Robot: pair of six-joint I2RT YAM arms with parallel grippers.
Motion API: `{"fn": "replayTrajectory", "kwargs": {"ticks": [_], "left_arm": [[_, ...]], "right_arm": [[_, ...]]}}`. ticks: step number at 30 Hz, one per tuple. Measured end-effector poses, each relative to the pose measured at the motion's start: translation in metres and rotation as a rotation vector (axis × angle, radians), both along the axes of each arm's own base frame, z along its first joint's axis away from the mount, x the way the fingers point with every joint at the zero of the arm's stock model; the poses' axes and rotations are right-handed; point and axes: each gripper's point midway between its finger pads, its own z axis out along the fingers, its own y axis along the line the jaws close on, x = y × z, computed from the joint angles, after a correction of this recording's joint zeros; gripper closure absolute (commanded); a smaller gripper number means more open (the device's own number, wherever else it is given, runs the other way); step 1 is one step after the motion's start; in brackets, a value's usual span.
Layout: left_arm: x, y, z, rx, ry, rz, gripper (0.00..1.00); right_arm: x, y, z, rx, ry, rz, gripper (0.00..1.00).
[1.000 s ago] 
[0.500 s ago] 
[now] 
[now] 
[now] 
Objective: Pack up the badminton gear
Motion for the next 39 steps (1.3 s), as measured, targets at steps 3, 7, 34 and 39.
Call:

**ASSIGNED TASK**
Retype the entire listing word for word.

**WORKED SOLUTION**
Robot: pair of six-joint I2RT YAM arms with parallel grippers.
Motion API: `{"fn": "replayTrajectory", "kwargs": {"ticks": [_], "left_arm": [[_, ...]], "right_arm": [[_, ...]]}}`. ticks: step number at 30 Hz, one per tuple. Measured end-effector poses, each relative to the pose measured at the motion's start: translation in metres and rotation as a rotation vector (axis × angle, radians), both along the axes of each arm's own base frame, z along its first joint's axis away from the mount, x the way the fingers point with every joint at the zero of the arm's stock model; the poses' axes and rotations are right-handed; point and axes: each gripper's point midway between its finger pads, its own z axis out along the fingers, its own y axis along the line the jaws close on, x = y × z, computed from the joint angles, after a correction of this recording's joint zeros; gripper closure absolute (commanded); a smaller gripper number means more open (the device's own number, wherever else it is given, runs the other way); step 1 is one step after the motion's start; in brackets, a value's usual span.
Layout: left_arm: x, y, z, rx, ry, rz, gripper (0.00..1.00); right_arm: x, y, z, rx, ry, rz, gripper (0.00..1.00).
[1.000 s ago] 
[0.500 s ago] 
[now] 
[now] 
[now] 
Objective: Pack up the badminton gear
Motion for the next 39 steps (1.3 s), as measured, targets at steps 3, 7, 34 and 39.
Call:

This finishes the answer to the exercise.